Experimental Results

The authors evaluated the performance of the proposed framework through nine distinct continuous robotic control tasks across three diverse robotic systems, including a robotic manipulator, a quadruped robot, and a quadcopter. The tasks included ball catching, ball balancing, ball pushing, velocity tracking, running, walking to target, hovering, flying through a wind field, and velocity tracking. (Figure 2) shows the robotic systems used in the experiments.

Figure 2: Continuous robotic control tasks with three diverse robotic systems: robotic manipulator, quadruped robot, and quadcopter.

The reward functions obtained by using three different methods were compared: the LLM's initial design ( $R_{\mathrm{Initial}}$ ), the final reward function formulated by the proposed self-refined LLM framework ( $R_{\mathrm{Refined}}$ ), and a manually designed reward function ( $R_{\mathrm{Manual}}$ ). Proximal Policy Optimization (PPO) was used as the DRL algorithm to find the optimal policy for each reward function. The success rate threshold for the overall assessment was set at 95\%, and the maximum number of self-refinement iterations was set to 5.

(Figure 3) and (Figure 4) illustrates the reward function design process and the corresponding system behaviors for the quadruped robot forward running task.

Figure 3: Reward functions in different self-refinement iterations for the quadruped robot forward running task.

Figure 4: System behaviors corresponding to reward functions in different self-refinement iterations, alongside the manually designed reward function.

The results indicated that the initial reward function demonstrated a binary level of performance. For tasks with straightforward objectives, the LLM could devise a high-performing reward function on its first attempt. However, for more complex tasks, the initial reward function often registered a success rate of 0\%. By leveraging the evaluation results, the LLM was capable of effectively revising its reward function design, achieving success rates that matched or even surpassed those of manually designed reward functions for all examined tasks.
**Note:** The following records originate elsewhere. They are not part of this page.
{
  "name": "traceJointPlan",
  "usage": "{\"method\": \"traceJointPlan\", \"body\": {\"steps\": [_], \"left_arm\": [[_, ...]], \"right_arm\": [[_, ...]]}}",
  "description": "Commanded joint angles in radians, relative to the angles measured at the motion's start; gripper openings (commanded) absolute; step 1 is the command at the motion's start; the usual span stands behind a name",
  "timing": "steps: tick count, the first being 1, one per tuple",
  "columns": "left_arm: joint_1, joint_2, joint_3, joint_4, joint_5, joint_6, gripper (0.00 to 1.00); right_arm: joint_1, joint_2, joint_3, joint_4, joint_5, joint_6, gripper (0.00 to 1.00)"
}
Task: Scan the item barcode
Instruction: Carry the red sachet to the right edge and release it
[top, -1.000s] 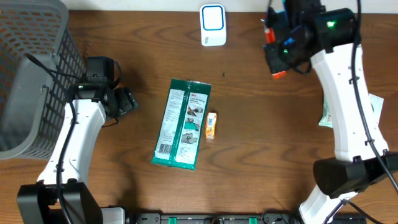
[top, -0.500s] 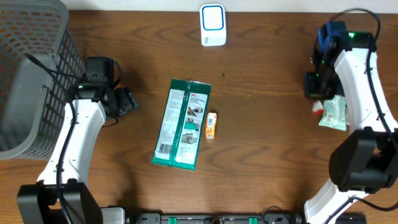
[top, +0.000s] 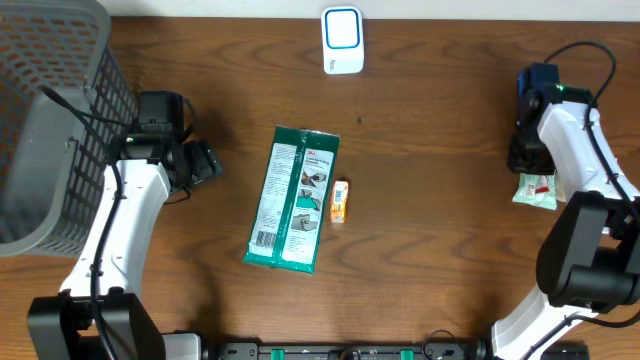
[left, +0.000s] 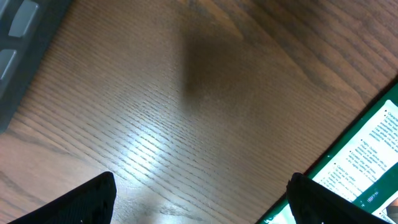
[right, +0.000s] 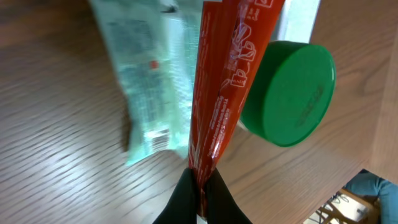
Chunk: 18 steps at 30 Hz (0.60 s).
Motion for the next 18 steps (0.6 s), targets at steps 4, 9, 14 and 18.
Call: {"method": "traceJointPlan", "body": {"steps": [4, 9, 14, 18], "left_arm": [[0.003, -0.003, 0.005, 0.0, -0.016, 0.002, 0.89], [0.003, -0.003, 0.005, 0.0, -0.016, 0.003, 0.89], [0.003, -0.003, 0.005, 0.0, -0.016, 0.002, 0.89], [0.003, -0.003, 0.005, 0.0, -0.016, 0.002, 0.89]], "right_arm": [[-0.047, 0.001, -0.056, 0.046, 0.045, 0.006, 0.3], [-0.052, 0.001, -0.056, 0.049, 0.003, 0.005, 0.52], [-0.052, 0.001, -0.056, 0.055, -0.017, 0.005, 0.57], [-0.052, 0.001, -0.056, 0.054, -0.017, 0.005, 0.47]]}}
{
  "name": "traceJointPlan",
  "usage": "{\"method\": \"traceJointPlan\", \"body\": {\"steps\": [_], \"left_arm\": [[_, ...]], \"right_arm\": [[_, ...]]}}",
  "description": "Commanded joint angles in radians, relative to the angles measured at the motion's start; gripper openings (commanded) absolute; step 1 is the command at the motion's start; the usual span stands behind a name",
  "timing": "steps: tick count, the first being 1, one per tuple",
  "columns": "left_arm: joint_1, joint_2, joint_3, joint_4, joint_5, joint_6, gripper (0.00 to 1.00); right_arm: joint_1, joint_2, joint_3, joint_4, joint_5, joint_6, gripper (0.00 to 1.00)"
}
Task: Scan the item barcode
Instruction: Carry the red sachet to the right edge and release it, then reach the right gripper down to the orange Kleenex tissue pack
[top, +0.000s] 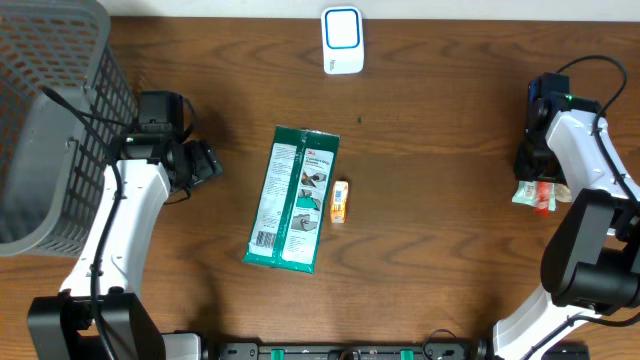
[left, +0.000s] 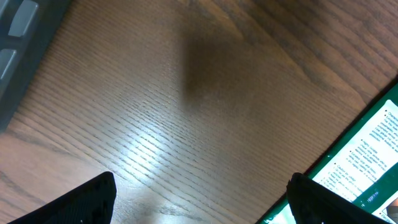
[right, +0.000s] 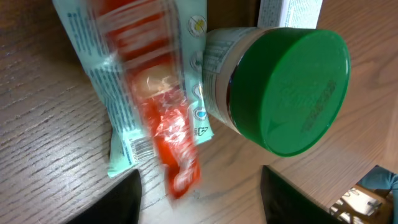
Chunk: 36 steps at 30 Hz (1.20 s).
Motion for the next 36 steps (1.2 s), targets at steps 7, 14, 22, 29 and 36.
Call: {"method": "traceJointPlan", "body": {"steps": [7, 14, 22, 29, 36], "left_arm": [[0.003, -0.003, 0.005, 0.0, -0.016, 0.002, 0.89], [0.003, -0.003, 0.005, 0.0, -0.016, 0.002, 0.89], [0.003, -0.003, 0.005, 0.0, -0.016, 0.002, 0.89], [0.003, -0.003, 0.005, 0.0, -0.016, 0.002, 0.89], [0.003, -0.003, 0.005, 0.0, -0.016, 0.002, 0.89]], "right_arm": [[-0.002, 0.001, -0.005, 0.003, -0.05, 0.008, 0.63], [-0.002, 0.001, -0.005, 0.051, -0.613, -0.094, 0.63], [0.049, 0.001, -0.005, 0.038, -1.177, -0.16, 0.64], [0.243, 0.001, -0.005, 0.048, -1.184, -0.111, 0.74], [0.477, 0.001, -0.005, 0.102, -0.983, 0.115, 0.75]]}}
Discussion and Future Work

The paper discusses potential improvements to the proposed framework, including integrating the LLM with AutoRL techniques to optimize the parameters of the reward function and fine-tuning the LLM specifically for reward function design. The limitations of the approach are also acknowledged, such as its inability to address nuanced aspects of desired system behaviors that are difficult to quantify through the automated evaluation process and the reliance of the LLM on its pre-trained common-sense knowledge.

Conclusion

The paper presents a novel self-refined LLM framework as an automated reward function designer for DRL in continuous robotic control tasks. The experimental results demonstrate that the proposed approach can generate reward functions that are on par with, or even superior to, those manually designed ones. The authors propose integrating the LLM with AutoRL techniques in future work, enabling not only the reward function but also all learning parameters to be designed autonomously.